Francis Bonnefous m'a invité à écrire au sujet de ce qui se passe au Costa Rica avec l'oeuvre de Légaut. Et bien, comme il arrive souvent avec lui (car Légaut est un auteur dont aucune plateforme universitaire ni confessionnelle n'assure la promotion), tout a reposé sur le fait que le cadeau d'un livre à un ami (accompagné de quelques articles des Cuadernos de la diáspora) soit arrivé vraiment à destination. Mais cela a nécessité que le destinataire lise à fond les textes et que ceux-ci conviennent à sa recherche et confirment ses intuitions. Dans le cas contraire, la transmission de ce que Légaut signifie (un renouvellement substantiel de la vie spirituelle) ne se produit pas.
En matière si délicate comme est la vie spirituelle, après le don il n'y a qu'à attendre jusqu'à ce que l'autre accueille (ou pas) ce qui est livré. C'est ce qui s'est produit une année plus tard, quand José Amando Robles m'a envoyé une lettre enthousiaste dans laquelle il me "reprochait" de ne pas lui avoir davantage recommandé Légaut et m'exprimait son étonnement: comment se faisait-il que cet auteur ne soit pas davantage connu, ses oeuvres datant de plus de 35 ans, et traitant beaucoup plus justement de la vie spirituelle que beaucoup d'autres livres et auteurs ?
J'avais fait la connaissance de J. Amando dans un séminaire à l'été de 2006, organisé par le CETR (Centre d'Étude des Traditions Religieuses à Barcelone). Comme simple laïc, j'avais présenté Légaut et Spong, dont les ressemblances et différences m'ont permis de finir en rappellant le premier centenaire de la crise moderniste et de sa répression; fait pratiquement effacé de la mémoire du catholicisme, incluant le milieu académique.
Pendant l'année qui suivit ce séminaire (2007), personne n'eut la même réaction que J. Amando, même si j'avais fait un "cadeau-Légaut" à tous les participants.
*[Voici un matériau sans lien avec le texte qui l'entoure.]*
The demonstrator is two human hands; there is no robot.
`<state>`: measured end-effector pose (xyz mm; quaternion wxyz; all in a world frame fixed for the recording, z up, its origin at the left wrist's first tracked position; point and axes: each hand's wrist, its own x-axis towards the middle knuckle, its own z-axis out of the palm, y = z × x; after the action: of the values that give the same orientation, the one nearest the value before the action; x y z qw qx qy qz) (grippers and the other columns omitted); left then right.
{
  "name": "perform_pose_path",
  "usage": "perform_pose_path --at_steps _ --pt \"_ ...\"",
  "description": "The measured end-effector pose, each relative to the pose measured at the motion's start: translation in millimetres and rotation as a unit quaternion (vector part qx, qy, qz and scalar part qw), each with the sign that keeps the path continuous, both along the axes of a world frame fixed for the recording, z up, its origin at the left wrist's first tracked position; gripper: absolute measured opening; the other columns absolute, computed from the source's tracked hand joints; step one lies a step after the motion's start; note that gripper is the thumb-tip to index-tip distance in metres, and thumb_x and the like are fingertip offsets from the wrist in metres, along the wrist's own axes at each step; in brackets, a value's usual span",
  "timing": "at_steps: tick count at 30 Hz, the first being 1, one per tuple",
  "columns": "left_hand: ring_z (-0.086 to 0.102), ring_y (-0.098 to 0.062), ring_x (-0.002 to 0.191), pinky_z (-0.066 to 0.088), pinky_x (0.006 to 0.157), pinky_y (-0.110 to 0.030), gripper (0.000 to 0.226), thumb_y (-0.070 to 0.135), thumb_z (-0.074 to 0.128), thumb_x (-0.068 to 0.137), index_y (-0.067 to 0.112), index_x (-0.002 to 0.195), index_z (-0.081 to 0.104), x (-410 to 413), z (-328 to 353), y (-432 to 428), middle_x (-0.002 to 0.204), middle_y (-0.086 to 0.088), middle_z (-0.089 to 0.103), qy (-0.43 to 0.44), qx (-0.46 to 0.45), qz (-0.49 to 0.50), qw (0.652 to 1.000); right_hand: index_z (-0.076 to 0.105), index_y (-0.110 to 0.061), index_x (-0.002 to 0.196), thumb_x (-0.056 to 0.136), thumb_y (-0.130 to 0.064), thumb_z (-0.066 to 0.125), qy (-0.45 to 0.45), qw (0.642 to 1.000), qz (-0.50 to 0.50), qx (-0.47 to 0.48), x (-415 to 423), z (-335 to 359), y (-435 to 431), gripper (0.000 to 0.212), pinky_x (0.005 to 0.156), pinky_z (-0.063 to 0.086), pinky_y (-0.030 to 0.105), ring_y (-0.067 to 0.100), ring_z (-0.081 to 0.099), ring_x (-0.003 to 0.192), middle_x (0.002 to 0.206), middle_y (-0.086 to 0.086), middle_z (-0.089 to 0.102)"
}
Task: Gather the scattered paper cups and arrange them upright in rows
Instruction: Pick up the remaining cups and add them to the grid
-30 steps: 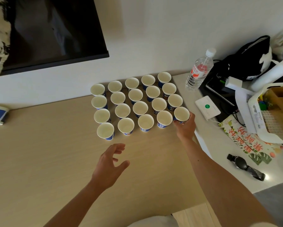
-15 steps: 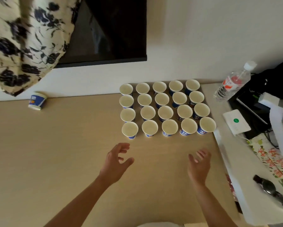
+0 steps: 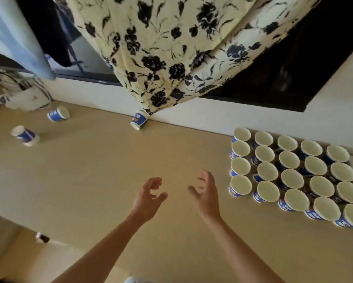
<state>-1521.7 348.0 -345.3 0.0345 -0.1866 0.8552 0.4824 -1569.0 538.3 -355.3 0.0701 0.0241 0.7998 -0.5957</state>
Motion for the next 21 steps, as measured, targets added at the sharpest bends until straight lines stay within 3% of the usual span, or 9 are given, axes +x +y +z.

Seul un d'entre eux s'intéressa non à Légaut mais à Spong, et pas à ses explications bibliques (pour moi, le meilleur de son oeuvre) mais plutôt à son diagnostic "apocalyptique": le christianisme traverse une crise mortelle qui ne se résoudra qu'avec une réforme de la doctrine (croyances et règles morales) pareille à celle du XVIème siècle.
Quant à J. Amando, après avoir découvert Légaut, il voulut le faire connaître en Amérique Latine. C'est pour ça qu'il a écrit à son sujet dans le cadre d'une révision de la théologie de la libération, et qu'il m'a invité, au Costa Rica, en 2008. Depuis lors, j'y vais deux semaines tous les deux ans et j'y anime un séminaire sur différents sujets reliés au "christianisme socratique" et au "socratisme chrétien" de Légaut. Les participants sont les habituels du CEDI (Centre Dominicain de recherche de Heredia): des hommes et des femmes, professionnels et enseignants, résidant dans un rayon de 40 kms, et ne trouvant que là l'occasion d'échanger sur une vie spirituelle non conventionnelle. J. Amando est un sociologue à la retraite, il dirige le programme Maître Eckhart du CEDI. Il a fondé ce Centre avec Jorge Arturo Chaves, directeur du programme Louis-J. Lebret, d'économie humaniste. J'ai donné aussi deux cours à l'École Oecuménique de l'Université Nationale (la seconde du pays). Juan Manuel Fajardo, un autre membre du CEDI, m'a demandé d'y donner à nouveau un cours cet automne.
Et voilà comment des gens d'un autre continent mais finalement d'Occident, avec un passé douloureux et singulier mais pourvus d'une formation moderne, commencent à inclure l'oeuvre de Légaut parmi leurs références capitales. Comme toujours, le réel vient d'une origine infime, dont la base n'est que l'amitié, la recherche personnelle et un certain donquichotisme, comme celui de Jésus et des premières communautés en Israël, et comme celui de M. Portal, de Légaut et des siens en France, au XXème siècle.